RoboPapers recently secured an exclusive interview with Xie Chen, the visionary founder of Embodied Intelligence. Xie Chen posits that to truly scale embodied intelligence, it is essential to construct two interdependent pyramids: one for training and another for evaluation. The training pyramid, underpinned by human data, tackles the critical challenge of sourcing data for robotic learning. Meanwhile, the evaluation pyramid, leveraging cutting-edge simulation technology, elucidates the progress and limitations of robotic learning endeavors.
As the world's inaugural embodied data unicorn, Embodied Intelligence has made a significant contribution to the field by open-sourcing the EgoSuite-Open100K—a premier multimodal human behavior dataset encompassing an impressive 100,000 hours. In the realm of training, human data emerges as a versatile resource that can be repurposed across various robotic platforms. This data serves as a cornerstone for large-scale data acquisition in robot foundational models, fostering a closed-loop training and validation ecosystem in tandem with robot-generated data and simulations.
Embodied Intelligence has pioneered a pipeline for generating vast quantities of high-caliber data, meticulously ensuring quality across several facets, including video fidelity, hand gestures, semantic annotations, full-body postures, and overall diversity. When it comes to evaluation, the company has developed a simulation-based assessment framework that integrates real-world data. RoboFinals is entrusted with the task of conducting simulation evaluations, while SimFoundry guarantees physical authenticity. The insights gleaned from these evaluations offer constructive feedback to fuel model refinement and iteration.

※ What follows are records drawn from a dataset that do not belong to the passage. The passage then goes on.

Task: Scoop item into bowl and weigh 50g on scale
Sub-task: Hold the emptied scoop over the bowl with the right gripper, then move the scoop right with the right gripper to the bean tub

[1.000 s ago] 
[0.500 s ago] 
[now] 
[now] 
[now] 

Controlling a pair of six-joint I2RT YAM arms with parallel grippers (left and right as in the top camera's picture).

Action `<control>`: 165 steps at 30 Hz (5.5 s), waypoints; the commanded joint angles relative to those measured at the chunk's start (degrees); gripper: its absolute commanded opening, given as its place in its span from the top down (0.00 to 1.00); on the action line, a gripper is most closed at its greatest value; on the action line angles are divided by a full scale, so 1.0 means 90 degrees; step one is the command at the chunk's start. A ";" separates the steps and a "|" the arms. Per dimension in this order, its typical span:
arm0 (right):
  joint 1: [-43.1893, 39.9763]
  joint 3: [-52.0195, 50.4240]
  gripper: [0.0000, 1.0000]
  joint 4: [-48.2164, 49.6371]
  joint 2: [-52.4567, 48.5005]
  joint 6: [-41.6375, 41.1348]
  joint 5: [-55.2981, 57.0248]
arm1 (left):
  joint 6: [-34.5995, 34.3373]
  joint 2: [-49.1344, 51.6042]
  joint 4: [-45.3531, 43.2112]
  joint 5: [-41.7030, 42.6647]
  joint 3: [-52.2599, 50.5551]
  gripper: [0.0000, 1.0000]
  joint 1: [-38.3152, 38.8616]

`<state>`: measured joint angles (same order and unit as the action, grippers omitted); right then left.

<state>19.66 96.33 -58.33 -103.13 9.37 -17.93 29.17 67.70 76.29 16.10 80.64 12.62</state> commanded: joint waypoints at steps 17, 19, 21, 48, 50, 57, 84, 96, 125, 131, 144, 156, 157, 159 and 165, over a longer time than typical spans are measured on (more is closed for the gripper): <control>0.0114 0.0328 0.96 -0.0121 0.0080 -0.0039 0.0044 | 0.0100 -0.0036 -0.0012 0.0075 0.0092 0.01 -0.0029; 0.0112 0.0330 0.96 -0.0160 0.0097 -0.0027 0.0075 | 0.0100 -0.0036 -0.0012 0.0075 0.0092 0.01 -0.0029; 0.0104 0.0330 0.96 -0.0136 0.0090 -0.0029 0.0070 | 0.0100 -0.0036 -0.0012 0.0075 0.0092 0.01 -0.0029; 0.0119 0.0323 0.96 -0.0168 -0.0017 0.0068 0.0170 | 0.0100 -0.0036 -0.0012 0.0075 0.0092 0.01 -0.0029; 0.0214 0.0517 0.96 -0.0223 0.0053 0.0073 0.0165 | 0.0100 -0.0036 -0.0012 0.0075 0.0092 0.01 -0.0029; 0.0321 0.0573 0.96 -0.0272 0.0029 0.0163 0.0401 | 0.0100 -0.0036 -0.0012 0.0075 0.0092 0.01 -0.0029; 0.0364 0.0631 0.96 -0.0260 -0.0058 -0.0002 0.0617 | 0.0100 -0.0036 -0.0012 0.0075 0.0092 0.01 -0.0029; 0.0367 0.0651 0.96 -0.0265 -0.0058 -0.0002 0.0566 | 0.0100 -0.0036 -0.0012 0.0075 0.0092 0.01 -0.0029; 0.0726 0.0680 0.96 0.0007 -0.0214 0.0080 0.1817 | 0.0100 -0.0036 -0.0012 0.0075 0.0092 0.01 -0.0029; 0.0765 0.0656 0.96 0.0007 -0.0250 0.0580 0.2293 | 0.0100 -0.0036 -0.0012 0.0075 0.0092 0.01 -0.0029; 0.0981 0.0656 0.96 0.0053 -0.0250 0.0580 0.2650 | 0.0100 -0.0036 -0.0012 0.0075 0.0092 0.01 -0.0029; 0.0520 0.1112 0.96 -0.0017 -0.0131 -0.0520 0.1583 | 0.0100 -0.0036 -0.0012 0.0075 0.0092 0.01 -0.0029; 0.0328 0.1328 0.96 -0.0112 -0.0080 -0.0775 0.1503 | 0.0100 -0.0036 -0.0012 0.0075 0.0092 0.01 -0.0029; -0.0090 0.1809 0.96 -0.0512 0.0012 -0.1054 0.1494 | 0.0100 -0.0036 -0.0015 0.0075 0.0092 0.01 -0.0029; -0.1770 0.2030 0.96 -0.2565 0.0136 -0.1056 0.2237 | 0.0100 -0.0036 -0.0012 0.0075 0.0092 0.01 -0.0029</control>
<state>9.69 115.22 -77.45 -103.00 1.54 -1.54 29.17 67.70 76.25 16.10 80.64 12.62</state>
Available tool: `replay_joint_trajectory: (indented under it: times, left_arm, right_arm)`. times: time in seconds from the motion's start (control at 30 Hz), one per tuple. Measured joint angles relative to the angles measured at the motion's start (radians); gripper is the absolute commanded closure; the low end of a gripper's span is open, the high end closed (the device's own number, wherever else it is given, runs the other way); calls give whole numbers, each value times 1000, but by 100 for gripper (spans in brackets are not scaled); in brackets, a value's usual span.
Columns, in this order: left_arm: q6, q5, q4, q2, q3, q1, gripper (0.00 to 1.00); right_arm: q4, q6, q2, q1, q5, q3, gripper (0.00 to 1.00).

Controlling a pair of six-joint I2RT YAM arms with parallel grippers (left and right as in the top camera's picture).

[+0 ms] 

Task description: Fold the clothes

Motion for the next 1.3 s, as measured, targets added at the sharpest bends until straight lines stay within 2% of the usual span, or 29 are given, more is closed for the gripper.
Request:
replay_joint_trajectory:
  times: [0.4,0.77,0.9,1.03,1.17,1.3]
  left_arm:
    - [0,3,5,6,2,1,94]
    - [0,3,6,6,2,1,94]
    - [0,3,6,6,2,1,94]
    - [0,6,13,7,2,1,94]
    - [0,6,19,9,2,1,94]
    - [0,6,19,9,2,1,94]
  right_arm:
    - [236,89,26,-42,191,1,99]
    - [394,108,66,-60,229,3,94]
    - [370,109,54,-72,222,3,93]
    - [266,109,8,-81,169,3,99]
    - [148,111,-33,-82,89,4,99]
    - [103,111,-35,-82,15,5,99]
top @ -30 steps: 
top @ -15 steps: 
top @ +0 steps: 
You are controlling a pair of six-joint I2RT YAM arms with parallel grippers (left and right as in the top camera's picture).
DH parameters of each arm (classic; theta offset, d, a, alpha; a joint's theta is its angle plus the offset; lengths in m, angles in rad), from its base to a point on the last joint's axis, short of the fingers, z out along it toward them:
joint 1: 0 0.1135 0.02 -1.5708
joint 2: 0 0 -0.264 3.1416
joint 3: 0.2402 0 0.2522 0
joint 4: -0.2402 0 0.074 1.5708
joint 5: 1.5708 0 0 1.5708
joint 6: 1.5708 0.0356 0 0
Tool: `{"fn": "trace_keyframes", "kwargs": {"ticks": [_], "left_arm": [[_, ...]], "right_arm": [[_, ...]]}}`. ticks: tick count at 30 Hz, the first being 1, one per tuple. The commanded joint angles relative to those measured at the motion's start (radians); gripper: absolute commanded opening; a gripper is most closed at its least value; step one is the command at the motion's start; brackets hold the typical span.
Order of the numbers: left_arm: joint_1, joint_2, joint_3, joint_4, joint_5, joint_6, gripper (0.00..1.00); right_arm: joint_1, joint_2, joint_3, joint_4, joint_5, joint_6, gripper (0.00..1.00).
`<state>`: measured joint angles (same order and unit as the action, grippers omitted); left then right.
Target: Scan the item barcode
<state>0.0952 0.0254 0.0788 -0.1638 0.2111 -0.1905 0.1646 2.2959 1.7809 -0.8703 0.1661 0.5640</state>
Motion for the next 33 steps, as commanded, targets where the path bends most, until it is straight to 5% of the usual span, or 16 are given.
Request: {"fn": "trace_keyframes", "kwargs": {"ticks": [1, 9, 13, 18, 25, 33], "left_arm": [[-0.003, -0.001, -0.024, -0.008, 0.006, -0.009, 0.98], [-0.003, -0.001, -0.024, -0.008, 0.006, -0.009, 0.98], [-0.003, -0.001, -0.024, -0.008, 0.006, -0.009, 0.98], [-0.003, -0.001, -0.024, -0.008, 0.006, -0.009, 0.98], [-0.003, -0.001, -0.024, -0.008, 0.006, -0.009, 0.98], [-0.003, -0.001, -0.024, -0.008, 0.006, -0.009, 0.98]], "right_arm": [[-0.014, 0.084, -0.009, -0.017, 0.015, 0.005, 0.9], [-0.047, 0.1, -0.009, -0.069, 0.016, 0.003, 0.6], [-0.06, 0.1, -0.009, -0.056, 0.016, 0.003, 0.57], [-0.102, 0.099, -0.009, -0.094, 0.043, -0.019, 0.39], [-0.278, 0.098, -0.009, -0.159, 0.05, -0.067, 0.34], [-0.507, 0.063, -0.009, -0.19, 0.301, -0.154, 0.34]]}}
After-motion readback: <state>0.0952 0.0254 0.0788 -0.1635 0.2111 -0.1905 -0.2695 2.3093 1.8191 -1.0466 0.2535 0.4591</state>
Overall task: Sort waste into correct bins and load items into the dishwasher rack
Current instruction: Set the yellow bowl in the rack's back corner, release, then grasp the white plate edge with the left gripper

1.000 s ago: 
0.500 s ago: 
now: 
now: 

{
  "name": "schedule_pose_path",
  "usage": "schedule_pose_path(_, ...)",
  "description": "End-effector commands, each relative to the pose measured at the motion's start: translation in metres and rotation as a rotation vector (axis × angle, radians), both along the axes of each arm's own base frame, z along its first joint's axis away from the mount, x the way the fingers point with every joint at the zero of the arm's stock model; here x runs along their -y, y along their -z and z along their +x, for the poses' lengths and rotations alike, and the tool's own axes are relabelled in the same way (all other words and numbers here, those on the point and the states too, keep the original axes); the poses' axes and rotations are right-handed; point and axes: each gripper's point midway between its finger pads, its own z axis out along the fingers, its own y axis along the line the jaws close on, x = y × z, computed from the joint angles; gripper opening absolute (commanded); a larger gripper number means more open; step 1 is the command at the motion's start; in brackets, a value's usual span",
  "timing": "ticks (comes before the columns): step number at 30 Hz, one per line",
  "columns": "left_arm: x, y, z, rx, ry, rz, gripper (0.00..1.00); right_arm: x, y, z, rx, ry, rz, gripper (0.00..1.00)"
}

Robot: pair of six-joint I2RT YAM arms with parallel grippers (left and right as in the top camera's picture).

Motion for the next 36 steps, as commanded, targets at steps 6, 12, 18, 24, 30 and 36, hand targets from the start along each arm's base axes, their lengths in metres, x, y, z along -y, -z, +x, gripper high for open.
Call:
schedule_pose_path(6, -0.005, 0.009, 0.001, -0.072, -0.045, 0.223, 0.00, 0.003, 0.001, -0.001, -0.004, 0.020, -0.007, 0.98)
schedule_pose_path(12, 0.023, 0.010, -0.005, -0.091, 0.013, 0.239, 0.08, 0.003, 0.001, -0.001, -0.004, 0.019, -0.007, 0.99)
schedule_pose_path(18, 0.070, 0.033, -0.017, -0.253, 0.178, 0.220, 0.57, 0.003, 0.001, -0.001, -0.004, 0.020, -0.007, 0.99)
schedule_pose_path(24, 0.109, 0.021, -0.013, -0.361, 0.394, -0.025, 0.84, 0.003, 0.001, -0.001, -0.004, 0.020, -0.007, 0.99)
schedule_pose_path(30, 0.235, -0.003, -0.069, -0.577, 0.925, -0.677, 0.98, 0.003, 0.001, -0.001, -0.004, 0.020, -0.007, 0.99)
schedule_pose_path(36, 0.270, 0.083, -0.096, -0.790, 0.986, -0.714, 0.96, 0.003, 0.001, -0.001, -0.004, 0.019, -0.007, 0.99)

Notably, Embodied Intelligence stands out as the sole Chinese entity among the two leading international embodied standard organizations and the five global physical AI infrastructure platforms. Its standard data products have witnessed resale over a dozen times, boasting a customer repurchase rate nearing 100%. The company has also unveiled the ambitious "5-Year, 10-Billion Embodied Intelligence Data Co-Construction Plan," with the aim of establishing a self-sustaining closed-loop learning system akin to Tesla's Model 3. This initiative is poised to overcome the hurdles associated with scaling embodied intelligence, marking a significant stride in the field.